Virtual Research Environments (VREs), also known as science gateways or virtual laboratories, assist researchers in data science by integrating tools for data discovery, data retrieval, workflow management and researcher collaboration, often coupled with a specific computing infrastructure. Recently, the push for better open data science has led to the creation of a variety of dedicated research infrastructures (RIs) that gather data and provide services to different research communities, all of which can be used independently of any specific VRE. There is therefore a need for generic VREs that can be coupled with the resources of many different RIs simultaneously, easily customised to the needs of specific communities. The resource metadata produced by these RIs rarely all adhere to any one standard or vocabulary however, making it difficult to search and discover resources independently of their providers without some translation into a common framework. Cross-RI search can be expedited by using mapping services that harvest RI-published metadata to build unified resource catalogues, but the development and operation of such services pose a number of challenges. In this paper, we discuss some of these challenges and look specifically at the VRE4EIC Metadata Portal, which uses X3ML mappings to build a single catalogue for describing data products and other resources provided by multiple RIs. The Metadata Portal was built in accordance to the e-VRE Reference Architecture, a microservice-based architecture for generic modular VREs, and uses the CERIF standard to structure its catalogued metadata. We consider the extent to which it addresses the challenges of cross-RI search, particularly in the environmental and earth science domain, and how it can be further augmented, for example to take advantage of linked vocabularies to provide more intelligent semantic search across multiple domains of discourse.

Introduction

Virtual Research Environments (VREs) [1], also known as virtual laboratories or science gateways, provide integrated online environments for researchers engaged in data science, typically including tools for activities such as data discovery, data retrieval, researcher collaboration, process scheduling on remote computing resources (such as high performance compute clusters or the Cloud), and workflow management. VREs can be considered to be one of three types of science support environment developed to support researchers in data science [2], the other two being research infrastructures (RIs) and e-infrastructure. Where RIs focus on providing access to data and services based on those data to particular research communities however, and e-infrastructure focuses on providing the fundamental compute, storage and networking facilities needed to support data science, VREs focus on supporting researchers in actually using the data, services and facilities made available by the other two kinds of infrastructure.
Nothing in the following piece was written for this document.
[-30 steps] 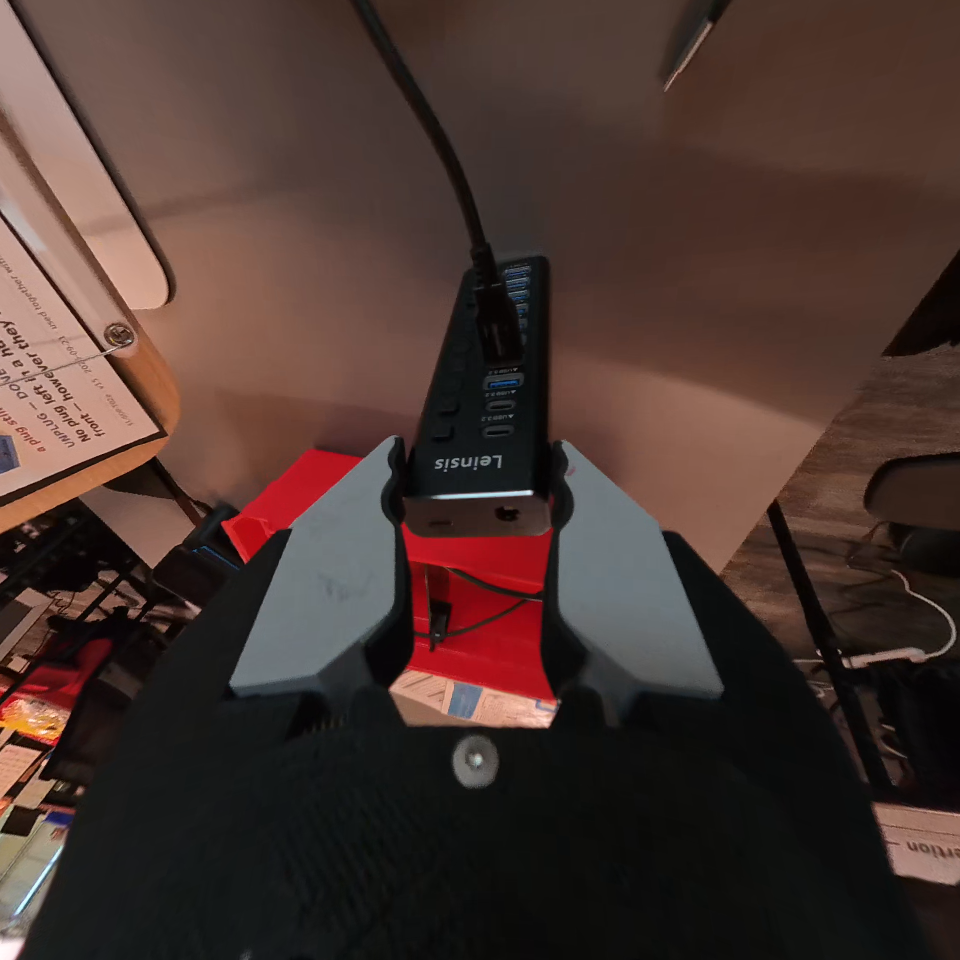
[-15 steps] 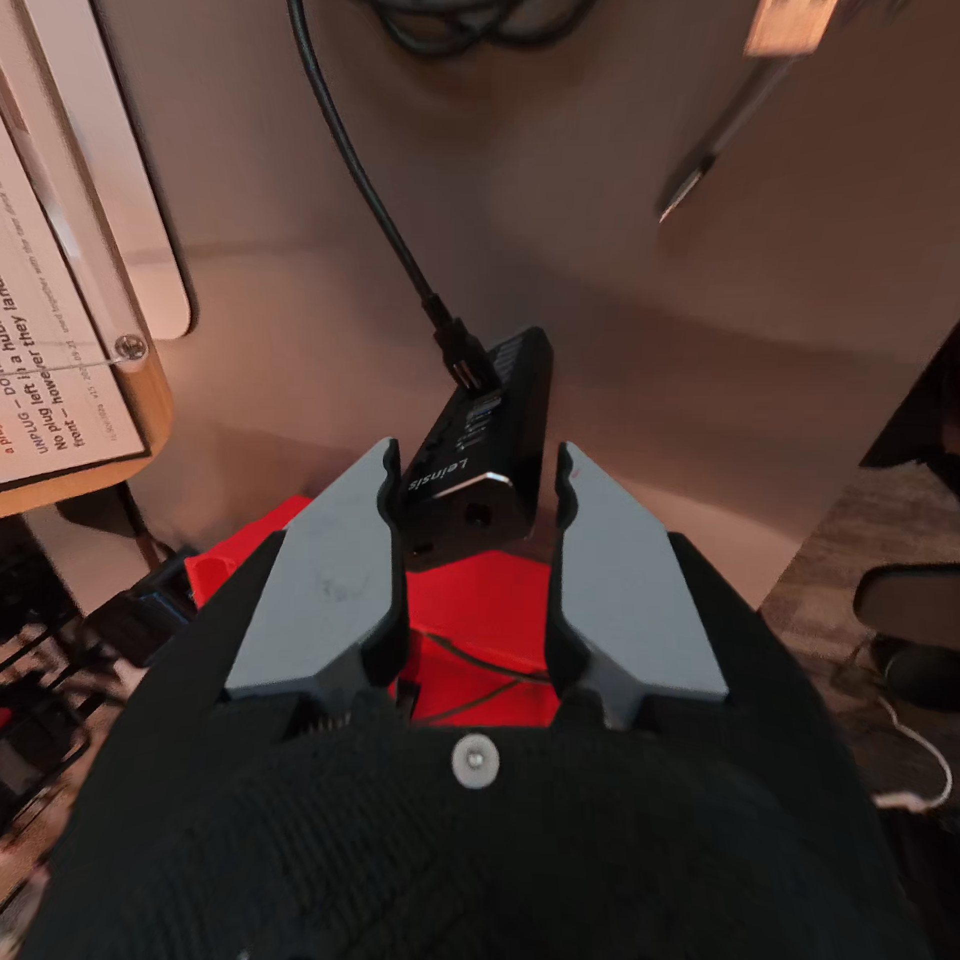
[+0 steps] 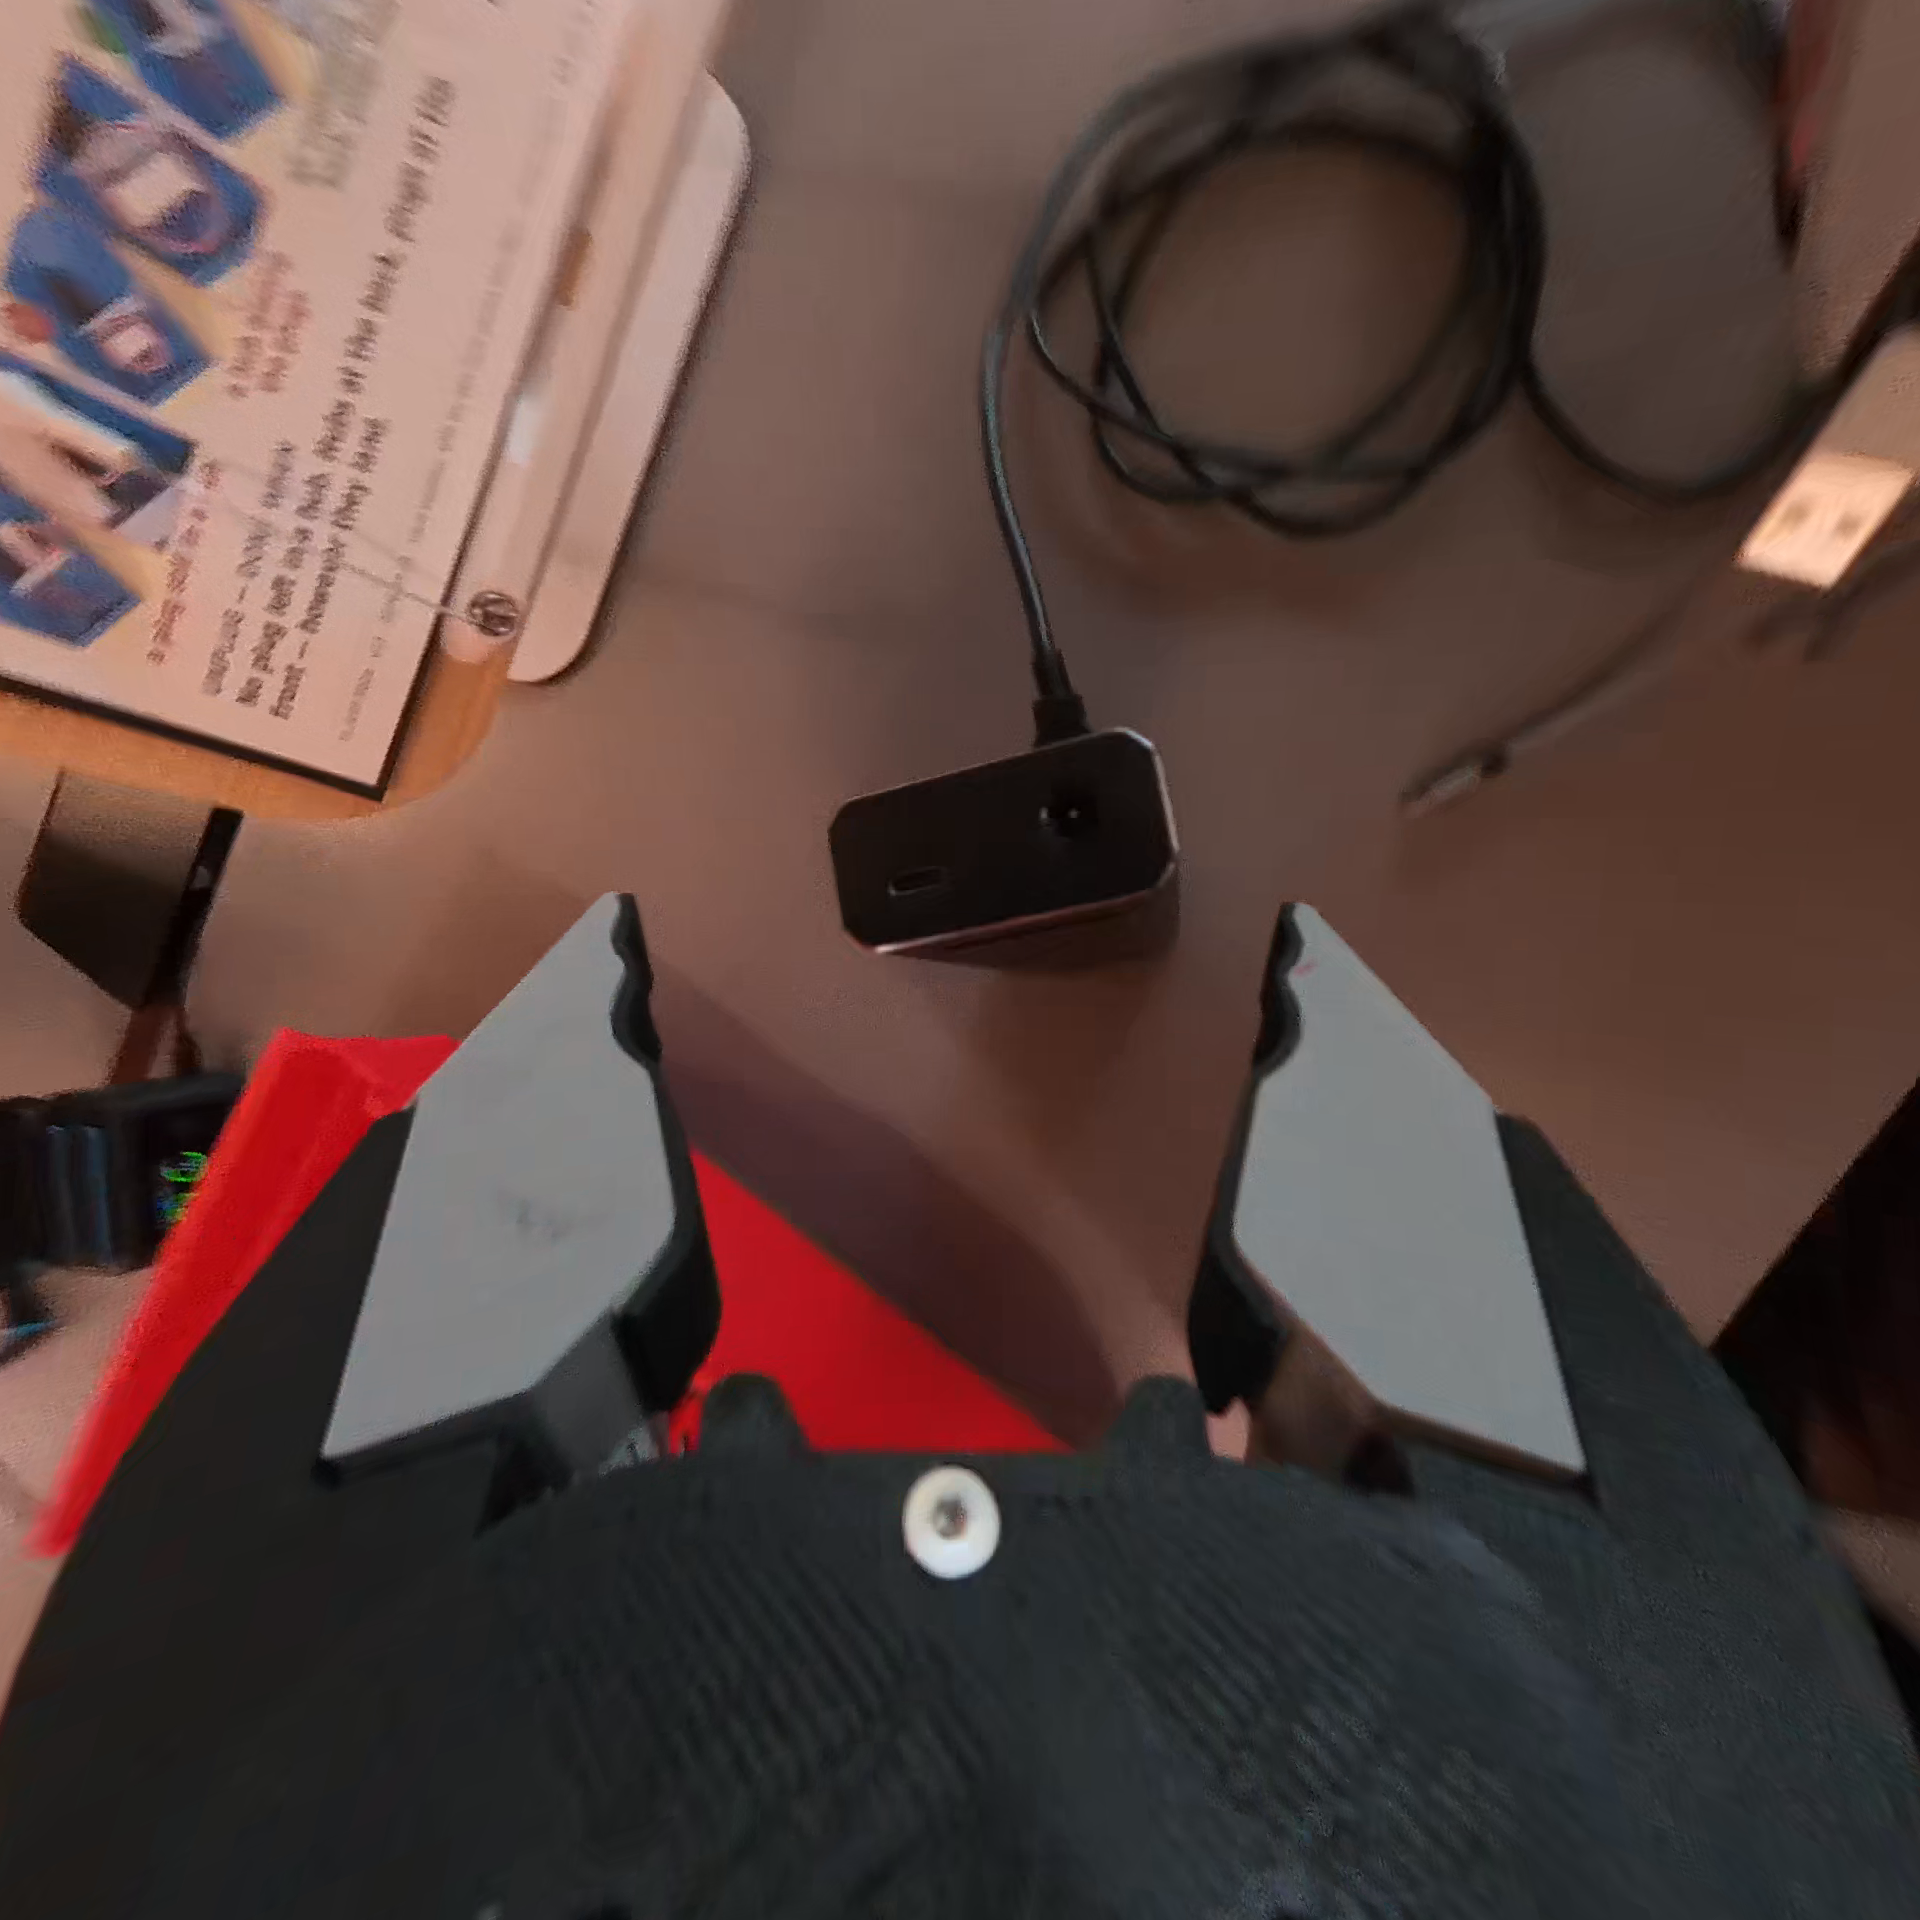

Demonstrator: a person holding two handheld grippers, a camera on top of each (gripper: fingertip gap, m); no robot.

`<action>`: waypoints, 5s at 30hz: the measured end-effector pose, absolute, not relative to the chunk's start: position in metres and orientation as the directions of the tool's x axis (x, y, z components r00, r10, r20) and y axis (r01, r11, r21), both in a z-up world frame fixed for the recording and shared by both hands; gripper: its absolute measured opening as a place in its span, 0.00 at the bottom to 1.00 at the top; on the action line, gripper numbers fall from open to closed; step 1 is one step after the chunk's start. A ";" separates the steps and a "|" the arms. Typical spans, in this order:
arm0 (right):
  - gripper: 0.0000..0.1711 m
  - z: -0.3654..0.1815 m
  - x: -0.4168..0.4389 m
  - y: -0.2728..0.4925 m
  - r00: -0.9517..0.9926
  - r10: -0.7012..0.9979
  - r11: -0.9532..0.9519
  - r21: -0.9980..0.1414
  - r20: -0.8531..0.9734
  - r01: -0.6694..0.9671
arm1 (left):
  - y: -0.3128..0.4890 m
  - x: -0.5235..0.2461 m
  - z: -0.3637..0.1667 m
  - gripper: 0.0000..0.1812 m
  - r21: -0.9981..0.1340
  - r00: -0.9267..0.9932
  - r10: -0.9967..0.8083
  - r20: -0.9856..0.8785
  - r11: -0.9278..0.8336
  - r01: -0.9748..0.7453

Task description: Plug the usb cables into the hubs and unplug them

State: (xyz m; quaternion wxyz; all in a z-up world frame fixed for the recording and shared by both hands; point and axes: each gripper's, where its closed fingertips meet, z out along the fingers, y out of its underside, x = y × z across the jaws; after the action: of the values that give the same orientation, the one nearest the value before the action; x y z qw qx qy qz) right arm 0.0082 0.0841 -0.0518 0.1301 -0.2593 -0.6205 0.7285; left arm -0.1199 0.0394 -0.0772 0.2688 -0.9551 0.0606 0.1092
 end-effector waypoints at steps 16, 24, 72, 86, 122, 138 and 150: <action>0.06 -0.056 0.006 0.084 -0.827 0.517 -0.187 -0.972 -0.220 0.142 | 0.059 -0.108 -0.166 0.49 -0.719 0.983 0.182 0.021 -0.681 0.142; 0.06 -0.058 0.005 0.082 -0.831 0.505 -0.190 -0.969 -0.234 0.158 | 0.069 -0.107 -0.173 0.37 -0.734 0.999 0.032 0.005 -0.679 0.025; 0.06 -0.041 0.023 0.053 -0.848 0.526 -0.160 -0.987 -0.068 -0.020 | 0.080 0.034 -0.054 0.37 -0.989 0.833 -0.545 -0.094 0.144 -0.018; 0.06 -0.059 0.019 0.053 -0.837 0.544 -0.061 -0.997 -0.064 0.037 | 0.086 0.030 -0.077 0.37 -0.998 0.855 -0.516 -0.046 -0.021 -0.066; 0.33 -0.082 0.006 0.061 -0.830 0.531 -0.027 -0.982 -0.173 0.188 | 0.079 0.014 -0.059 0.37 -0.994 0.866 -0.501 -0.008 0.097 0.047; 0.28 -0.122 -0.014 0.033 -0.777 0.628 0.219 -0.968 0.044 0.122 | 0.085 0.023 -0.066 0.37 -0.996 0.862 -0.505 -0.053 0.091 -0.007; 0.33 -0.122 -0.014 0.034 -0.780 0.626 0.185 -0.971 -0.001 0.150 | 0.083 0.026 -0.064 0.37 -0.995 0.854 -0.516 -0.064 0.103 -0.012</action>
State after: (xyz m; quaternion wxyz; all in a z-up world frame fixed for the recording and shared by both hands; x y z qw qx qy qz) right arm -0.0142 0.0338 -0.1224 0.2046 -0.2614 -0.7422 0.5822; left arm 0.0262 0.0830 -0.0644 0.7140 -0.6461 0.2042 -0.1763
Many VREs are coupled with certain e-infrastructures to facilitate process scheduling and storage of user data, often making use of e-infrastructures provided specifically for the research community (via initiatives such as EGI1 or EUDAT2 ) or public Cloud platforms. Data are brought into the dedicated infrastructure, and are then explored and manipulated via a particular data processing platform or scientific workflow management system [3].